Want to catch up with other articles from this series?
- Studying Studies: Part I – relative risk vs. absolute risk
- Studying Studies: Part II – observational epidemiology
- Studying Studies: Part III – the motivation for observational studies
- Studying Studies: Part IV – randomization and confounding
- Studying Studies: Part V – power and significance
- Ask Me Anything #30: How to Read and Understand Scientific Studies
Randomization: the major strength (and limitation) of studies
We left off in Part III discussing the motivation for observational studies and the types of studies employed in observational epidemiology (i.e., retrospective and prospective cohort studies), and some of the major limitations of those types of studies. As we mentioned, observational studies are prone to bias and confounding. A confounder can create a spurious association between an exposure and outcome being observed in an observational study. We introduced this “confounding bias” in Part III of Studying Studies.

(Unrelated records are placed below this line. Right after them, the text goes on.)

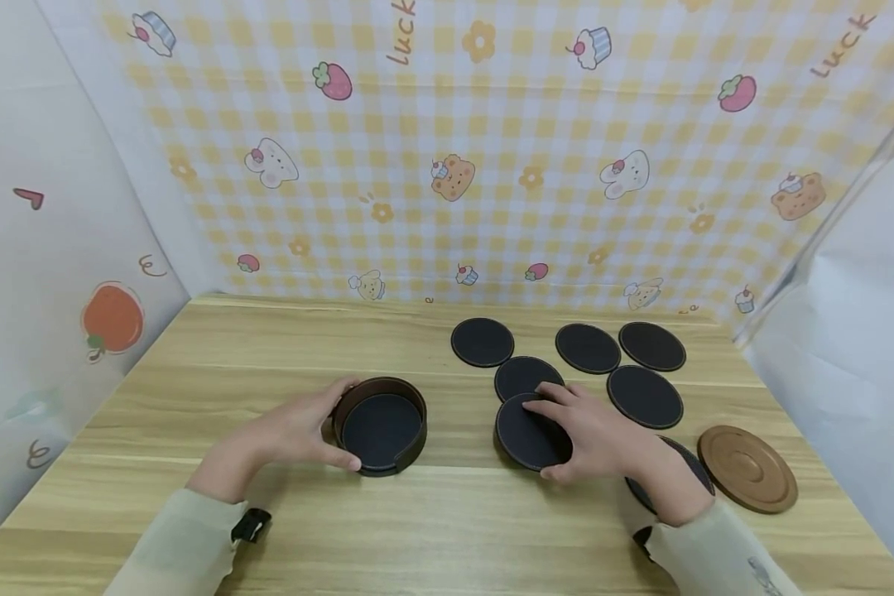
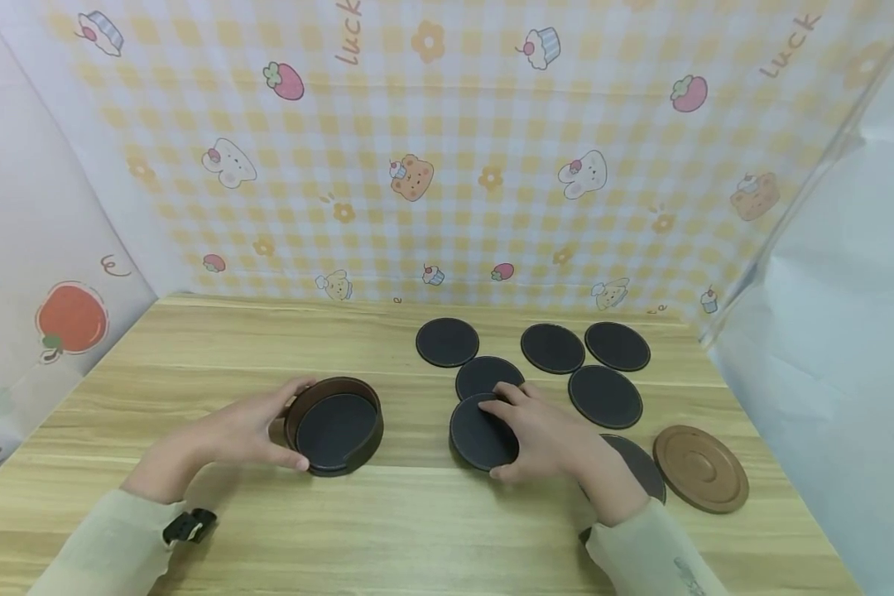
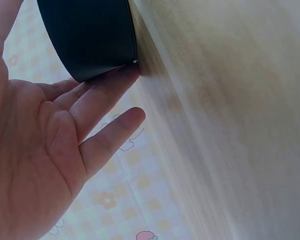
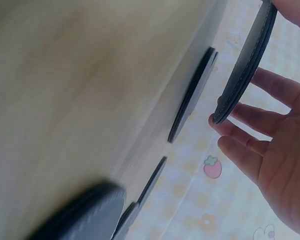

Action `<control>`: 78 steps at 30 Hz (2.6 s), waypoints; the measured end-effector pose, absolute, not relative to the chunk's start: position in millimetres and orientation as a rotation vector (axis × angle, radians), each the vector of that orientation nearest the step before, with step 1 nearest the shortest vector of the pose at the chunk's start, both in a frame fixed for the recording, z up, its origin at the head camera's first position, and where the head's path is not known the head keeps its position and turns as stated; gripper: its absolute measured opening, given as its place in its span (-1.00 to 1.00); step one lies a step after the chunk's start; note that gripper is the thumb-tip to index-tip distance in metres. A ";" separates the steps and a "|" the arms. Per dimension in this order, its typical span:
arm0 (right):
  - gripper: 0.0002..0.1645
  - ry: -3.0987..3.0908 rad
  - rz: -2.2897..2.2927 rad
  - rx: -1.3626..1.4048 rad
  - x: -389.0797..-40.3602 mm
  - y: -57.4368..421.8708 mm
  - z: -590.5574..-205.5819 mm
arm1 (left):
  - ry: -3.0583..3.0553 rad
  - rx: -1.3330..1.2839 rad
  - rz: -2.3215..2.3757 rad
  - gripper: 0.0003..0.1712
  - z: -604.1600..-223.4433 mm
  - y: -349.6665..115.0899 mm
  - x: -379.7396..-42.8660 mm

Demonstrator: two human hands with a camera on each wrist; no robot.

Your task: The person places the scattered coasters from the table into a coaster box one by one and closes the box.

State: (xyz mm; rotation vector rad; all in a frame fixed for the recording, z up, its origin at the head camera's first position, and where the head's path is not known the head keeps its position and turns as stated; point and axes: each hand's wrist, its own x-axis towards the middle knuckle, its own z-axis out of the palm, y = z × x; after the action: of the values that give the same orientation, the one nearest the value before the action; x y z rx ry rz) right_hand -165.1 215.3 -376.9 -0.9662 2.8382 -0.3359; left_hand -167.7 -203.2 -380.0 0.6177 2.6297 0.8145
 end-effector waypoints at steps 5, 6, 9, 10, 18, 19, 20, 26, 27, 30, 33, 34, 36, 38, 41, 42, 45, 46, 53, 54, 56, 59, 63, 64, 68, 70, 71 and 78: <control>0.00 2.810 -0.373 -1.000 -168.8 203.2 -375.6 | 2.628 0.622 0.822 0.37 -380.4 -203.1 -167.9; 0.00 2.807 -0.377 -1.006 -169.4 200.7 -375.3 | 2.630 0.623 0.821 0.37 -380.5 -203.2 -168.0; 0.01 2.804 -0.376 -1.019 -170.9 193.4 -373.8 | 2.631 0.623 0.820 0.36 -381.1 -203.3 -168.3; 0.01 2.802 -0.378 -1.019 -171.3 191.0 -373.1 | 2.632 0.623 0.818 0.36 -381.4 -203.3 -168.5; 0.01 2.781 -0.376 -1.038 -174.7 171.6 -368.7 | 2.645 0.630 0.809 0.36 -382.6 -204.1 -169.7; 0.02 2.776 -0.381 -1.046 -175.3 169.1 -368.4 | 2.645 0.630 0.810 0.36 -382.7 -204.2 -169.8; 0.02 2.773 -0.383 -1.053 -175.8 166.8 -368.3 | 2.645 0.631 0.811 0.36 -382.7 -204.3 -169.9; 0.02 2.738 -0.388 -1.091 -178.0 152.5 -368.5 | 2.646 0.645 0.807 0.36 -383.9 -203.8 -170.5; 0.02 2.733 -0.389 -1.097 -178.1 149.9 -368.3 | 2.647 0.647 0.805 0.36 -384.3 -203.8 -170.6; 0.01 2.722 -0.409 -1.111 -178.4 141.9 -367.1 | 2.643 0.638 0.806 0.36 -384.6 -203.0 -170.6; 0.00 2.715 -0.425 -1.131 -179.1 133.0 -365.9 | 2.644 0.628 0.802 0.36 -385.0 -203.0 -170.8; 0.00 2.714 -0.427 -1.141 -179.4 129.8 -365.7 | 2.644 0.625 0.802 0.36 -384.8 -202.9 -170.9; 0.00 2.714 -0.429 -1.165 -180.2 123.5 -365.4 | 2.647 0.625 0.796 0.36 -384.5 -203.2 -171.3; 0.00 2.716 -0.428 -1.190 -181.0 117.1 -365.1 | 2.646 0.628 0.791 0.37 -383.6 -203.4 -171.5; 0.00 2.716 -0.433 -1.223 -182.4 108.2 -364.3 | 2.645 0.627 0.786 0.37 -382.5 -203.6 -171.7; 0.00 2.717 -0.431 -1.232 -182.8 105.3 -364.1 | 2.643 0.623 0.784 0.37 -382.2 -203.6 -171.6; 0.00 2.715 -0.413 -1.248 -184.3 96.4 -362.8 | 2.639 0.617 0.784 0.37 -381.9 -204.1 -171.4; 0.00 2.716 -0.401 -1.254 -184.8 93.3 -362.1 | 2.636 0.618 0.788 0.37 -381.7 -204.2 -171.5; 0.00 2.680 -0.348 -1.300 -189.7 71.2 -361.7 | 2.623 0.632 0.825 0.35 -383.0 -204.5 -171.9; -0.01 2.674 -0.341 -1.303 -190.1 68.5 -362.2 | 2.618 0.643 0.836 0.33 -383.1 -204.2 -171.8; -0.01 2.666 -0.324 -1.305 -191.1 63.5 -362.3 | 2.616 0.660 0.844 0.32 -383.0 -204.0 -172.1; -0.02 2.651 -0.308 -1.300 -192.5 57.3 -361.4 | 2.612 0.674 0.855 0.30 -382.5 -203.6 -172.2; -0.03 2.644 -0.287 -1.301 -195.0 51.8 -360.7 | 2.609 0.700 0.867 0.29 -381.1 -203.1 -172.7; -0.03 2.647 -0.281 -1.300 -195.7 50.7 -361.0 | 2.610 0.706 0.871 0.28 -380.8 -203.0 -172.8; -0.03 2.650 -0.276 -1.315 -198.0 46.0 -364.2 | 2.606 0.738 0.877 0.26 -381.1 -203.9 -172.6; -0.03 2.645 -0.277 -1.325 -198.6 43.0 -366.0 | 2.600 0.729 0.878 0.27 -382.1 -204.8 -171.9; -0.03 2.642 -0.276 -1.327 -198.7 41.4 -366.9 | 2.597 0.720 0.881 0.28 -382.6 -205.1 -171.5; -0.03 2.656 -0.249 -1.307 -199.6 34.5 -368.8 | 2.579 0.718 0.908 0.26 -385.1 -204.5 -171.9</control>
State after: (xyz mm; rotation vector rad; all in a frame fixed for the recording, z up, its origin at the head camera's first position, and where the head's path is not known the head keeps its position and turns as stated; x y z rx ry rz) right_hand -199.6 34.5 -368.8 -1.3071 2.6557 -0.2486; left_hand -171.9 -204.5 -385.1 0.7181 2.5789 0.9076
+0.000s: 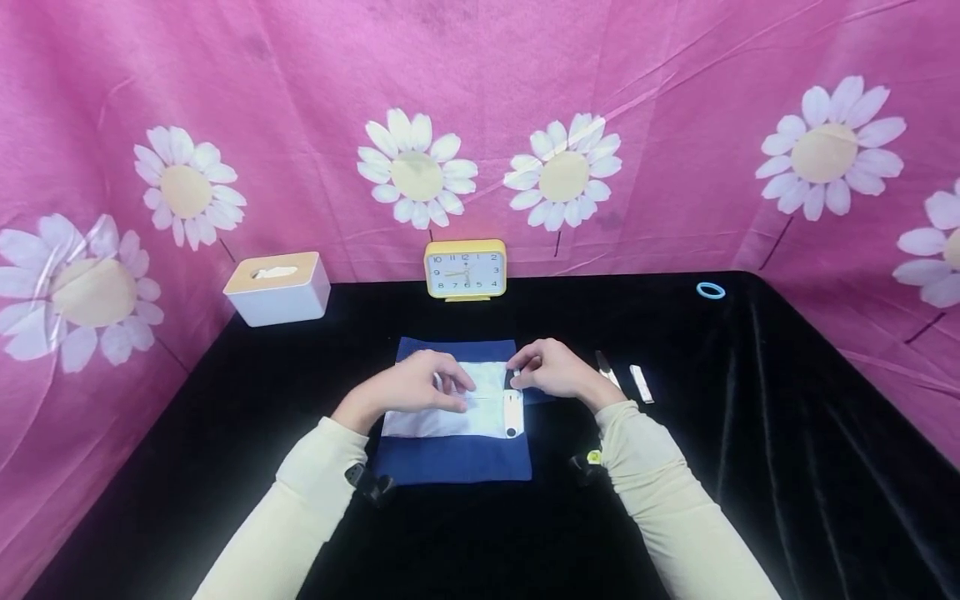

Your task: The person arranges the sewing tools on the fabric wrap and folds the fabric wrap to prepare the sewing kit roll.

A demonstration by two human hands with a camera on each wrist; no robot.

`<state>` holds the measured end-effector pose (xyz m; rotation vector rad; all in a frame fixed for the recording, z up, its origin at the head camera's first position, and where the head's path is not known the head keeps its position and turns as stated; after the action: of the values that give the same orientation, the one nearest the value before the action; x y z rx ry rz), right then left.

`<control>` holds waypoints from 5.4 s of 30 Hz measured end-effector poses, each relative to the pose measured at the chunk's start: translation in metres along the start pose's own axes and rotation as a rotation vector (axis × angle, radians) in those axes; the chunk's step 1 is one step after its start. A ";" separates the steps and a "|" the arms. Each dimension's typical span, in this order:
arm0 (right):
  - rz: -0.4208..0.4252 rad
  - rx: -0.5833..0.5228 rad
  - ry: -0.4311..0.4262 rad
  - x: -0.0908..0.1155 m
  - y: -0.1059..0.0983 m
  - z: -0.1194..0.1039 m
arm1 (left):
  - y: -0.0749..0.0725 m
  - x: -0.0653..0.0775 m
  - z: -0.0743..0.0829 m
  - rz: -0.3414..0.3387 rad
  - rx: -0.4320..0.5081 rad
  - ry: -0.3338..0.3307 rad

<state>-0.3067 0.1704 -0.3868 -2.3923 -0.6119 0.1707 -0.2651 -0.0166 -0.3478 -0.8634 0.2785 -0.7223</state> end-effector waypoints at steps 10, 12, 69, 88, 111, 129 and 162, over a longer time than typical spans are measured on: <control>0.006 -0.004 -0.013 0.000 -0.001 0.001 | 0.039 -0.004 0.017 -0.042 0.040 0.014; 0.003 -0.004 -0.016 0.000 -0.001 0.001 | 0.043 -0.002 0.018 -0.037 0.013 0.032; 0.031 -0.001 0.026 0.001 -0.002 0.001 | 0.045 -0.001 0.018 -0.070 0.045 0.093; 0.000 -0.040 -0.012 0.001 0.000 -0.001 | 0.044 0.000 0.016 -0.073 0.061 0.059; -0.002 -0.016 -0.002 0.004 -0.001 0.004 | 0.037 -0.001 0.009 -0.040 0.086 0.006; 0.077 -0.127 0.031 0.009 -0.011 -0.004 | 0.001 0.002 -0.030 0.181 0.061 -0.091; 0.418 -0.150 0.036 0.092 -0.109 0.068 | 0.016 -0.003 -0.038 0.274 -0.024 -0.120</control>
<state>-0.2858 0.3262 -0.3676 -2.6377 -0.1028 0.2666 -0.2785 -0.0303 -0.3843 -0.8676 0.2918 -0.4120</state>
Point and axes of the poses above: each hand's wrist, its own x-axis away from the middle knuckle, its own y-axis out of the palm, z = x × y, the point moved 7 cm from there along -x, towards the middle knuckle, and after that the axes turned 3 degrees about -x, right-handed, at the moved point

Randomization, a method based on chance alone by which study participants are assigned to a treatment group, is a key component in distinguishing cause and effect, and eliminating confounding. By randomly assigning subjects to an intervention or control group, investigators can measure the effect of the intervention without the subjects self-selecting their lot in the experiment, as happens in observational studies. Successful randomization actually controls for bias and confounding by design and before the trial is conducted.
Why do some scientists and sciences progress more effectively than others? “Scientists these days,” writes John R. Platt in Science in 1964, “tend to keep a polite fiction that all science is equal.” Platt reduces his answer to a touchstone that he calls “The Question.”
Obviously it should be applied as much to one’s own thinking as to others’. It consists of asking in your own mind, on hearing any scientific explanation or theory put forward, “But sir, what experiment could disprove your hypothesis?”; or, on hearing a scientific experiment described, “But sir, what hypothesis does your experiment disprove?”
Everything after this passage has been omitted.